She crossed the street, and as she passed the chandlery, noticed the boater supplies stacked in the display windows and remembered the raw wood of Bobby's window frame. ... Poor Bobby, gone on his way to exile off Massachusetts, hosing out fish-holding tanks in some friend-of-a-friend's trawler.
She turned back, went into the store--its generous two-story space, painted bright white, had been one of Frank's pleasure places--and was surrounded by gallons of marine paint, coils of saltwater line, inflated yellow rubber boat tenders and more formidable Zodiacs. There were ranks of bins and wall shelves of fishermen's heavy tools and equipment, and boaters' less sturdy gear--decorative chronometers, navigation electronics, gaudy pennants, and anchor-engraved glassware.

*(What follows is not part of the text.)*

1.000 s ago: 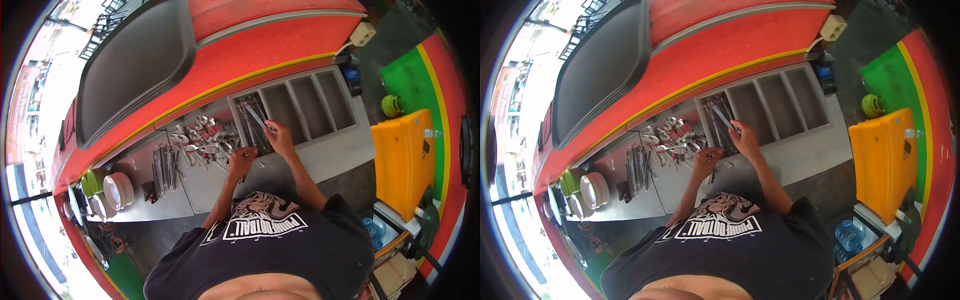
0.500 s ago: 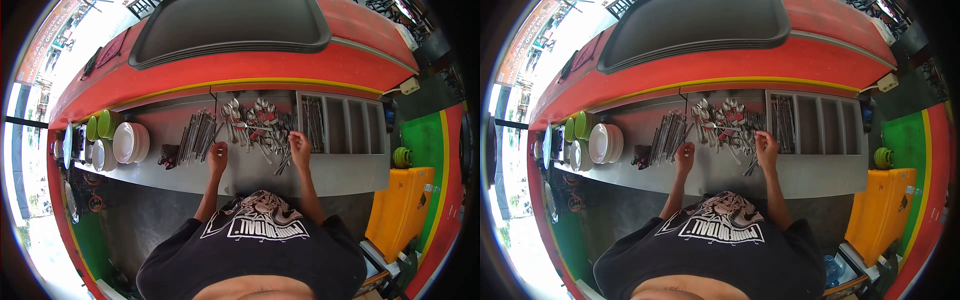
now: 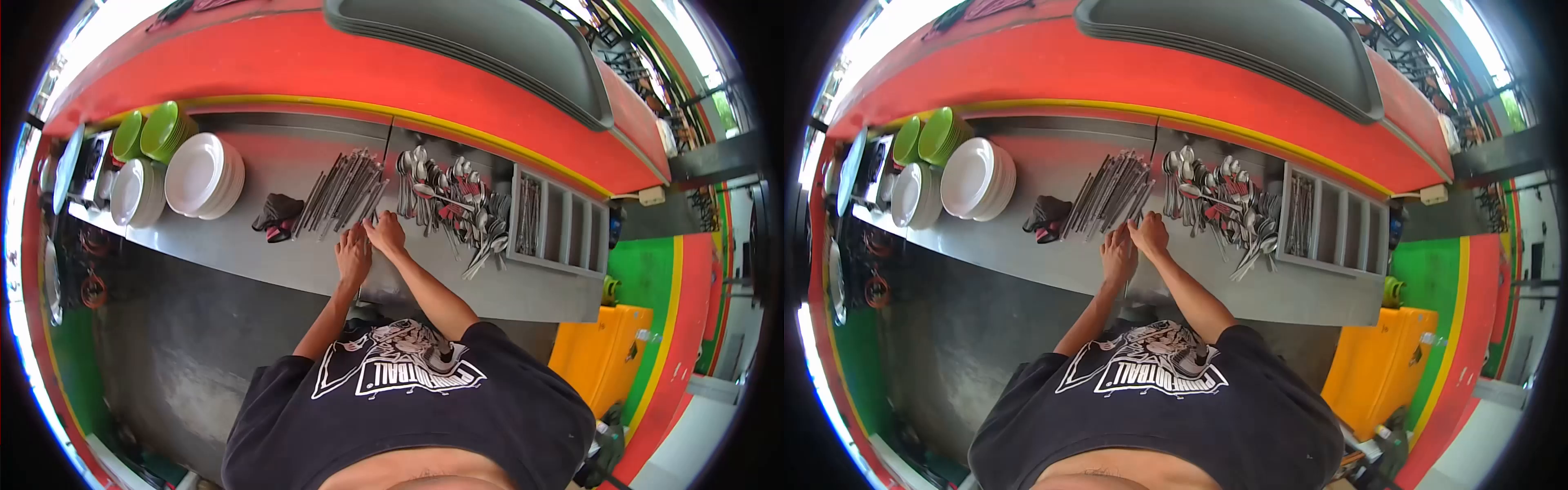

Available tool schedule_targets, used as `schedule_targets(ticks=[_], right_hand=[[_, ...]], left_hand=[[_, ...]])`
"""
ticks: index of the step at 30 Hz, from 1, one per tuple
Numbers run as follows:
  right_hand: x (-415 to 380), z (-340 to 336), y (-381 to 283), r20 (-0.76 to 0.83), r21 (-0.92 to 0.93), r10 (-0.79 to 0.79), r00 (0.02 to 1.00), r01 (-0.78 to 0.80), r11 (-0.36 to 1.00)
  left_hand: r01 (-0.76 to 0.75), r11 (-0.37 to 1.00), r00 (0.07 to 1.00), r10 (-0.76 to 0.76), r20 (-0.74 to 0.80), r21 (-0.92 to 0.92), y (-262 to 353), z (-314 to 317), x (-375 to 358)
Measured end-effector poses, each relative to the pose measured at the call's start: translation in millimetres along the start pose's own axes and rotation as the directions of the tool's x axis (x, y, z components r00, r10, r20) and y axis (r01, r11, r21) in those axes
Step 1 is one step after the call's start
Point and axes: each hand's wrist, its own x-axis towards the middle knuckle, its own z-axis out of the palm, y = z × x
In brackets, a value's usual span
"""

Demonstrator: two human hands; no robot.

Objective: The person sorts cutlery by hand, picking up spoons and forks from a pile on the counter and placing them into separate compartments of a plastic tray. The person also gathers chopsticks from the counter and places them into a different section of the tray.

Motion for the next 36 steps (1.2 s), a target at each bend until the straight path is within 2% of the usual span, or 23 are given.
schedule_targets(ticks=[3,6,8,14,16,17,20,23,25,29,31,32,35,36], right_hand=[[-2,10,-7,-0.011,-0.081,-0.037,0.999,0.036,0.996],[-1,28,0,-0.125,-0.120,-0.104,0.987,0.089,0.989],[4,36,7,-0.130,-0.100,-0.093,0.987,0.080,0.992],[11,35,15,-0.145,0.002,-0.028,0.989,0.029,1.000],[11,33,14,-0.131,0.029,-0.005,0.991,0.009,1.000],[11,32,14,-0.122,0.053,-0.011,0.992,0.018,0.998],[10,30,18,-0.102,0.130,-0.034,0.994,0.047,0.990],[8,30,26,-0.114,0.224,-0.057,0.992,0.081,0.971],[3,30,32,-0.140,0.314,-0.063,0.988,0.104,0.944],[-11,24,46,-0.154,0.524,-0.048,0.987,0.122,0.843],[-18,24,60,-0.133,0.572,-0.040,0.990,0.110,0.813],[-18,34,68,-0.173,0.687,-0.078,0.982,0.177,0.705],[-28,20,81,-0.015,0.593,-0.181,0.983,0.154,0.790],[-37,15,79,0.019,0.659,-0.164,0.986,0.111,0.744]], left_hand=[[0.018,0.999,0.999,-0.019,-0.029,-0.036,-3,-9,-7],[0.020,0.997,0.998,-0.023,-0.051,-0.072,-11,-11,-17],[0.007,0.997,0.999,-0.010,-0.048,-0.076,-16,-14,-17],[-0.004,0.969,0.997,-0.017,-0.079,-0.249,-21,-22,-11],[0.034,0.945,0.998,-0.052,-0.047,-0.325,-24,-21,-11],[0.055,0.931,0.997,-0.070,-0.029,-0.361,-27,-21,-10],[-0.013,0.915,1.000,0.007,-0.018,-0.403,-40,-19,-9],[-0.119,0.923,0.992,0.092,-0.092,-0.365,-42,-19,-10],[-0.111,0.929,0.993,0.087,-0.081,-0.354,-44,-16,-11],[-0.045,0.899,0.999,0.039,-0.022,-0.435,-40,-22,-10],[-0.062,0.899,0.996,0.030,-0.082,-0.433,-34,-26,-10],[-0.071,0.900,0.994,0.026,-0.109,-0.431,-31,-29,-10],[-0.162,0.885,0.983,0.108,-0.147,-0.437,-29,-19,-13],[-0.115,0.852,0.990,0.056,-0.128,-0.511,-24,-15,-15]])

The odors were linseed oil, new rope, machine oil, and fresh-sawn wood, though little woodwork was visible except for prelacquered stern counters, rudders, and dinghy paddles gleaming dull gold.

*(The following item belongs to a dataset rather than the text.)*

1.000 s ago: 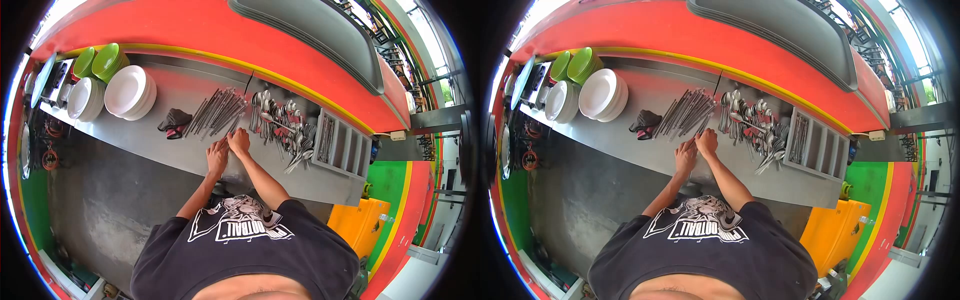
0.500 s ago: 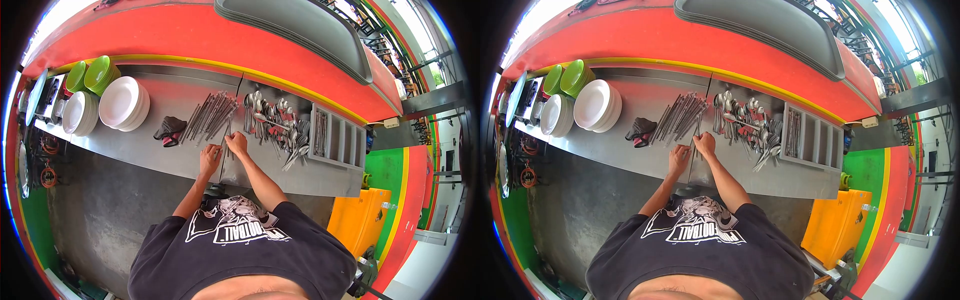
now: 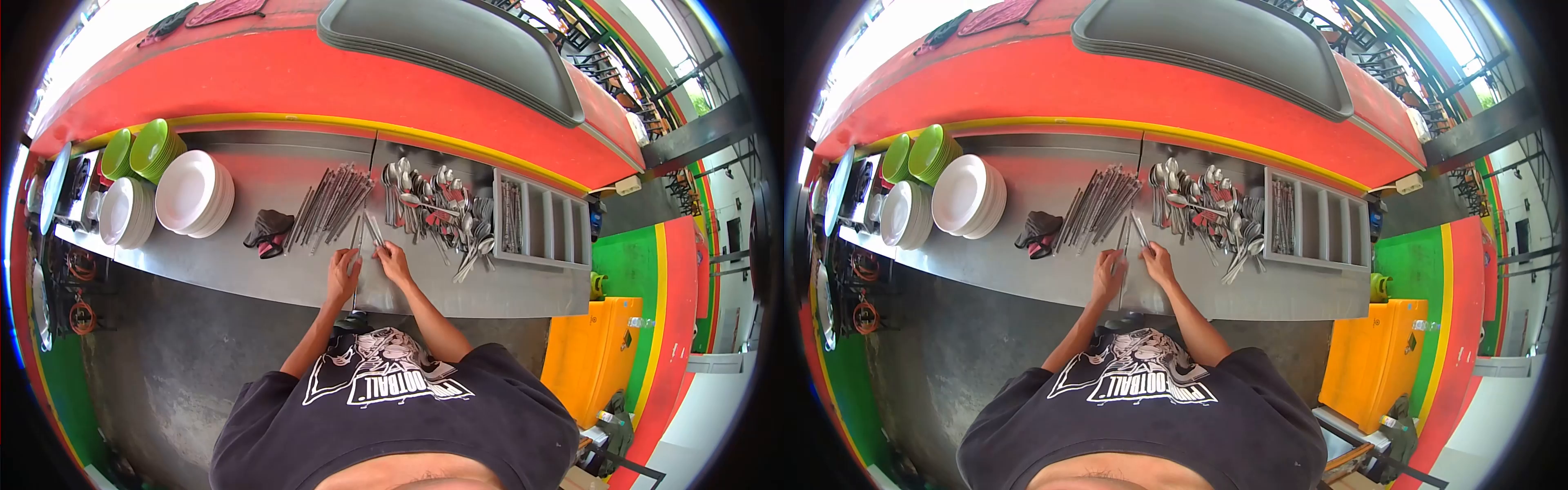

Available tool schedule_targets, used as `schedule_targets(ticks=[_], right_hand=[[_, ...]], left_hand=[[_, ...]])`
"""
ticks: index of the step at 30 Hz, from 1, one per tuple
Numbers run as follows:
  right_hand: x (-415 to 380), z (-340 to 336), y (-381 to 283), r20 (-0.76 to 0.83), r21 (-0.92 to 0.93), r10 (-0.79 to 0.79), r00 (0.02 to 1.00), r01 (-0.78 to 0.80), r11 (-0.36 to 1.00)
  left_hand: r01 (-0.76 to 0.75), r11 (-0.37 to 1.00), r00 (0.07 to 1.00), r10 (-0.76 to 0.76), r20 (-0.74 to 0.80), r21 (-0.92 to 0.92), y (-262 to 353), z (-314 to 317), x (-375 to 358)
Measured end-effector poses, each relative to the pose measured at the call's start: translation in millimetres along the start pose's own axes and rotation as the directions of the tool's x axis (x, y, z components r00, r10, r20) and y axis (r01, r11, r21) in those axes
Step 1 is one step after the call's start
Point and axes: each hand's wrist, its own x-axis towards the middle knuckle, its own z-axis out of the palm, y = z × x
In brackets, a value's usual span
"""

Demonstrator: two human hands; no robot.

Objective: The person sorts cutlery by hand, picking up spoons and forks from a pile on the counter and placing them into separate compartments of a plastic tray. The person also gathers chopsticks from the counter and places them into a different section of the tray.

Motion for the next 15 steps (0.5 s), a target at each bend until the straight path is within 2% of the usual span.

"Yes, ma'am." A tall long-faced boy in white T-shirt and jeans, looking just out of high school. BOAT BUSINESS was printed across his T-shirt in ocean green.
"I need some paint. Just a little ... for a window frame."
"Busted window?"
"That's right."
The boy held out his hand. "Hi. I'm Jerry Peterson. Jack Spruel--deputy?-called my mom about your door ... window in your door."
"Oh, yes. I remember." Joanna shook the boy's hand. Strong wiry hand.
"Did Bobby do okay with fixing that?"
"Yes, I think he did a good job, but he didn't paint it."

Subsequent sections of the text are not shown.